Her priests pervert my law and make my holy things unclean. They don't distinguish between what is holy and what is ordinary, and they don't separate the clean from the unclean. They forget about my Sabbaths, and they lead people to treat me with no respect.
27 Zijn prinsen zijn er als prooizoekende wolven op uit, om bloed te vergieten, om mensen in het verderf te storten, om zich onrechtmatig te verrijken.
Her city officials are like wolves ripping up their prey, killing people, destroying lives so they can profit through fraud.
28 Zijn profeten bestrijken hen met kalk: loze zieners en valse voorspellers, die zeggen: "Zo spreekt Jahweh, de Heer", terwijl Jahweh niet gesproken heeft!
Her prophets cover up what they do, using false visions as whitewash and prophecies that are lies, saying, ‘This is what the Lord God says,’ when the Lord hasn't said anything.
29 De burgers handelen hardvochtig, en eigenen zich andermans goed toe; zij verschoppen den misdeelde en behoeftige, onderdrukken de vreemdelingen als rechtelozen.
The people of this country are extortioners and robbers.
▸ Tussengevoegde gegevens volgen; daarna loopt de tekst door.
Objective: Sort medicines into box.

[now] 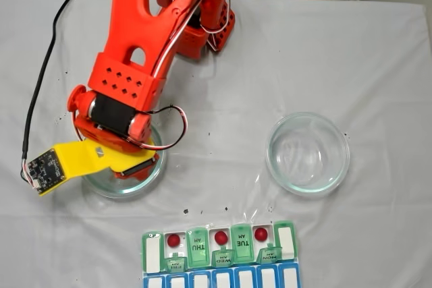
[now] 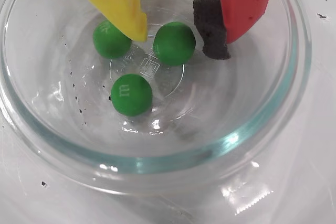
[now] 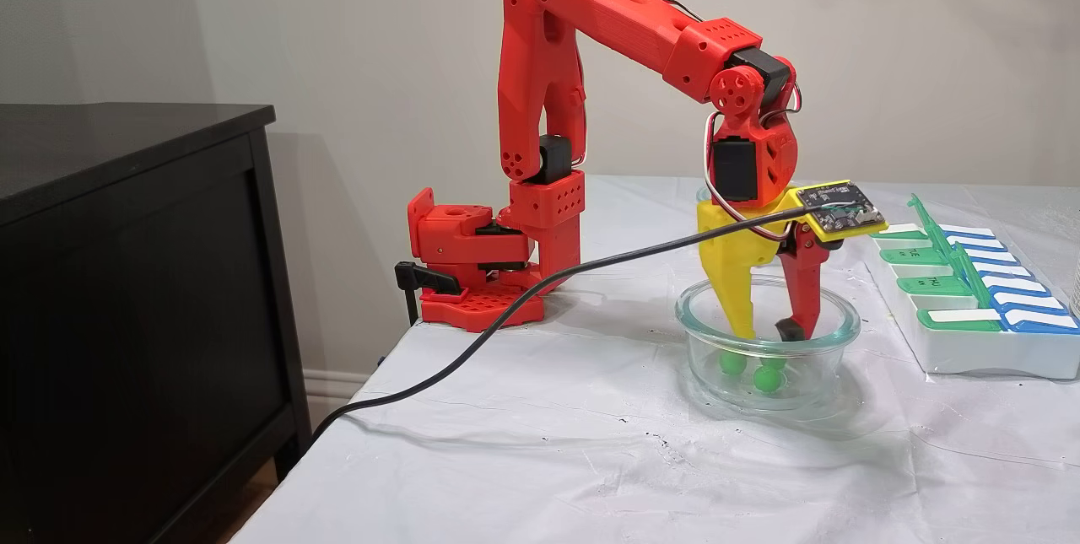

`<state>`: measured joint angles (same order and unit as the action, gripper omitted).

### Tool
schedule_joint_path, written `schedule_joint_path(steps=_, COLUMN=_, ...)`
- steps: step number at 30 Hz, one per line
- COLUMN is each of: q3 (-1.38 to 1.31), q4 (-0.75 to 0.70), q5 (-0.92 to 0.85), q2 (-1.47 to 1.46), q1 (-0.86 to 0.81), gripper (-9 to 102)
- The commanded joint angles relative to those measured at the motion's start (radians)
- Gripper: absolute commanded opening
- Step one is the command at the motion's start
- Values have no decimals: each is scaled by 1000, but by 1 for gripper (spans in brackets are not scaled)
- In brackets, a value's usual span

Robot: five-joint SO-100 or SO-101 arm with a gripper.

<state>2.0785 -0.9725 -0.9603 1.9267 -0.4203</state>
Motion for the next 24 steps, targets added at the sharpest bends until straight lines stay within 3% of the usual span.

They mistreat the poor and those in need and exploit the foreigners, treating them totally unfairly.
30 Ik zocht onder hen naar een man, die de muur versperde, of tegenover Mij op de bres ging staan ten gunste van het land, opdat Ik het niet zou verwoesten, maar Ik vond er niet één.
I tried to find one of them repair the wall and defend the gap so when I came I wouldn't destroy it—but I couldn't find anyone.
31 Nu stort Ik mijn woede over hen uit, in mijn brandende toorn reken Ik met hen af; hun gedrag zal Ik op hun hoofden doen neerkomen, zegt Jahweh, de Heer!
So I have let them experience my hostility, burning them up with the fire of my anger. I have made sure they suffer the consequences of what they've done, declares the Lord God.”